## [WHAT YOU NEED TO DO]
Wherever the string "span" appears in the entries below, return the line that holds it.
--- RAW DATA ---
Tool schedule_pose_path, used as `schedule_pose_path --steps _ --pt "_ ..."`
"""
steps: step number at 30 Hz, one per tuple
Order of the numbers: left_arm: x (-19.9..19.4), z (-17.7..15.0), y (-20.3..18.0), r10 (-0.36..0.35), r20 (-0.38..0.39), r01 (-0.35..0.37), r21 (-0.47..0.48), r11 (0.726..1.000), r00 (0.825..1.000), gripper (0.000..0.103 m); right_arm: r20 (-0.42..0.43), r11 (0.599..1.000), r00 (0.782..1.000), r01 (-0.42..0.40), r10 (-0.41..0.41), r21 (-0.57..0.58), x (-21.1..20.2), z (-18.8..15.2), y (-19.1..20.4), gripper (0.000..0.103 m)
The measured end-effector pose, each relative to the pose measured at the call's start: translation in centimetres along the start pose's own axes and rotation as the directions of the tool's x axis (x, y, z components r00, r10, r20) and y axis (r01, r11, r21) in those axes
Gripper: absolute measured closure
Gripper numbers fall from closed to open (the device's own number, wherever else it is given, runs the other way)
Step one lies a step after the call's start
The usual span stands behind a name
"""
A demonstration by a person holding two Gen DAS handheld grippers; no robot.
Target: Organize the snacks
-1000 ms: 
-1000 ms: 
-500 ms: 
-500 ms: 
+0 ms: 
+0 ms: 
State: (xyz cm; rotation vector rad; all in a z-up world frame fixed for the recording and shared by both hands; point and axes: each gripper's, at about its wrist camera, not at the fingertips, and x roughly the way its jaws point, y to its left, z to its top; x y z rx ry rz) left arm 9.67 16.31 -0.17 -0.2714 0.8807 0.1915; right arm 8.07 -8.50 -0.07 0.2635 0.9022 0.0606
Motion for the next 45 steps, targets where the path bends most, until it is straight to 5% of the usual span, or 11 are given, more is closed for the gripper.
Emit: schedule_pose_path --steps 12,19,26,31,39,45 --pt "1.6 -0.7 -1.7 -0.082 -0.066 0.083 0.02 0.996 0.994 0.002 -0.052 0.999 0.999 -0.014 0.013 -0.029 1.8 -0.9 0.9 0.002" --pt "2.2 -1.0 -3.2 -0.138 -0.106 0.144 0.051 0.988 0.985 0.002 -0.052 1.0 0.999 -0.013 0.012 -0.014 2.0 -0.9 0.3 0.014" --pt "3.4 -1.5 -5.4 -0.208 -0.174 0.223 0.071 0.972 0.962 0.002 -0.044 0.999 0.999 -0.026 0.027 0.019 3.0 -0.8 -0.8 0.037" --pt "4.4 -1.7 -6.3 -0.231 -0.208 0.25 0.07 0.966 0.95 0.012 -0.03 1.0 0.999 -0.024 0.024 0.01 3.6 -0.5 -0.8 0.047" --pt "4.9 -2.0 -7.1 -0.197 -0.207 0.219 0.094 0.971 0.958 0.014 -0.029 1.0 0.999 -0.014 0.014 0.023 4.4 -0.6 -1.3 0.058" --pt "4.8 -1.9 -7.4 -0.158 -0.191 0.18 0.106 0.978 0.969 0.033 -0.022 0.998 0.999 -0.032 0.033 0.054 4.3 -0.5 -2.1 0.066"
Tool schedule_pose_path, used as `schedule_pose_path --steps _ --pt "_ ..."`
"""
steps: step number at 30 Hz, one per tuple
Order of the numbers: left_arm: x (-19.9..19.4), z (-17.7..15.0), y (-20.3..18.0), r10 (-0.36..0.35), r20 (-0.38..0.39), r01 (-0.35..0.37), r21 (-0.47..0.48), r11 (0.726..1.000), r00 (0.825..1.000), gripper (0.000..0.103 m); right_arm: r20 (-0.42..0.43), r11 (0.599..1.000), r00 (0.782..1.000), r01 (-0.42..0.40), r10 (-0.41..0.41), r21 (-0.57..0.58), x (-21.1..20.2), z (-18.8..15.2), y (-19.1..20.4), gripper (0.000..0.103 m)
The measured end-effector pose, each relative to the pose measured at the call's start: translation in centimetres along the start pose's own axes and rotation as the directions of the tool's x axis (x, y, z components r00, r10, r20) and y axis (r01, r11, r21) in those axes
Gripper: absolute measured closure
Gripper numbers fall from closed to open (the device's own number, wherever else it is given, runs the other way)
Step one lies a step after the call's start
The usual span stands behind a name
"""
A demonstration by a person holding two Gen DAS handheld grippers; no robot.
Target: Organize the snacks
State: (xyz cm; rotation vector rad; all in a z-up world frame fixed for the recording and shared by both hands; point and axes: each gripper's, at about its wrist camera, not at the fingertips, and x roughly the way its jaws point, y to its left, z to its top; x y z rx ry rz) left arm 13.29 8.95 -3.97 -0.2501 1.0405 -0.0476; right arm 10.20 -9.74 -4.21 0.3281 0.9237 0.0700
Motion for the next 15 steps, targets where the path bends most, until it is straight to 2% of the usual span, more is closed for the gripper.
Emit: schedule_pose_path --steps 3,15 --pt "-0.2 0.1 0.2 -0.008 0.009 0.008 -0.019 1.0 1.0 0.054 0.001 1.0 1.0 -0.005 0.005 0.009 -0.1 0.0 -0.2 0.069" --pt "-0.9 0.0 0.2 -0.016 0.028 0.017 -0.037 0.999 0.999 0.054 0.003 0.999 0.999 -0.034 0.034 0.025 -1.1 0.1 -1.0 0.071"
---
## [SOLUTION BELOW]
The usual span stands behind a name
Motion for the next 45 steps, targets where the path bends most, until it is straight to 5% of the usual span, or 11 are given, more is closed for the gripper.
The usual span stands behind a name
Motion for the next 15 steps, targets where the path bends most, until it is straight to 2% of the usual span, more is closed for the gripper.

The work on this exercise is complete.